→ Exercise directions:
Where the records hold the string "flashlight", show the whole line it sits on.

→ Saved data entries:
Content starts

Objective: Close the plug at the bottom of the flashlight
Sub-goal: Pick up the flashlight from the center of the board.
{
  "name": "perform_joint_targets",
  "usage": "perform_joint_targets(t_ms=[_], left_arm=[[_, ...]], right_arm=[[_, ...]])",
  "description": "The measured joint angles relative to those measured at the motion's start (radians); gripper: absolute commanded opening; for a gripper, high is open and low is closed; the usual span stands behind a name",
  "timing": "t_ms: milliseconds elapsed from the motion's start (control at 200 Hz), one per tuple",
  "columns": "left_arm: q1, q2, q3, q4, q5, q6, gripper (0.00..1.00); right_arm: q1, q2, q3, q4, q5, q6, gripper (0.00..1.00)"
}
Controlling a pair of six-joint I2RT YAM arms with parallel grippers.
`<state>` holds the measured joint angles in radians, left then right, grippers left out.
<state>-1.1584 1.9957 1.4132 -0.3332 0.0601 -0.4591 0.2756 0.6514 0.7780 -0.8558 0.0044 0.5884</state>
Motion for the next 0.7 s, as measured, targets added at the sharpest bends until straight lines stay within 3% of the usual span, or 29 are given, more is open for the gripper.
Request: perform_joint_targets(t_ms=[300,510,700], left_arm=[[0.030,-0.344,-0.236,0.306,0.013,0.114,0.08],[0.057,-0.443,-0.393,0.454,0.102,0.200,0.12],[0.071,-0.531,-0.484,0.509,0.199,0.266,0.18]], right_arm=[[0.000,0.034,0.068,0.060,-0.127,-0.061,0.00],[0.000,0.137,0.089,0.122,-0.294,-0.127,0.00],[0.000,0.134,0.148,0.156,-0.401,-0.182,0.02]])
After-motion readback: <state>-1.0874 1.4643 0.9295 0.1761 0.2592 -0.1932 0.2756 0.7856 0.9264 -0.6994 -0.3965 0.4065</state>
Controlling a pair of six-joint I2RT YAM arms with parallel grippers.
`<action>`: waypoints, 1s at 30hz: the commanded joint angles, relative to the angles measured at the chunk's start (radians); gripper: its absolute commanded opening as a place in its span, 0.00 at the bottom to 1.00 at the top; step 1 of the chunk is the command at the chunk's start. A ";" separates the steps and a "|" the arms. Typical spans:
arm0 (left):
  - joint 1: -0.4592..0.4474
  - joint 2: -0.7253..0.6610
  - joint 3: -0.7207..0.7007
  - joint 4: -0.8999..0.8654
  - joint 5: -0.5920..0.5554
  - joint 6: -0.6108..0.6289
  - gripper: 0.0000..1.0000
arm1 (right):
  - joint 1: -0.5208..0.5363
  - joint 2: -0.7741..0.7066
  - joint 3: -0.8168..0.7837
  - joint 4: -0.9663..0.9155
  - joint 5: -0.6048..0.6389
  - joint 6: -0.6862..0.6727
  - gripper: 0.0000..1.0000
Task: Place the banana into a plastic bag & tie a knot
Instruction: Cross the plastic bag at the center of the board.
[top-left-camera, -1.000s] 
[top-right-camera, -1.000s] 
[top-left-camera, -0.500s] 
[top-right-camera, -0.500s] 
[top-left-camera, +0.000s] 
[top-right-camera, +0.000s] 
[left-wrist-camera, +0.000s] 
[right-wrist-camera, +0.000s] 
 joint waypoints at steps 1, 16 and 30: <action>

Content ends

→ Response to the exercise:
Objective: Close the plug at the bottom of the flashlight
Sub-goal: Pick up the flashlight from the center of the board.

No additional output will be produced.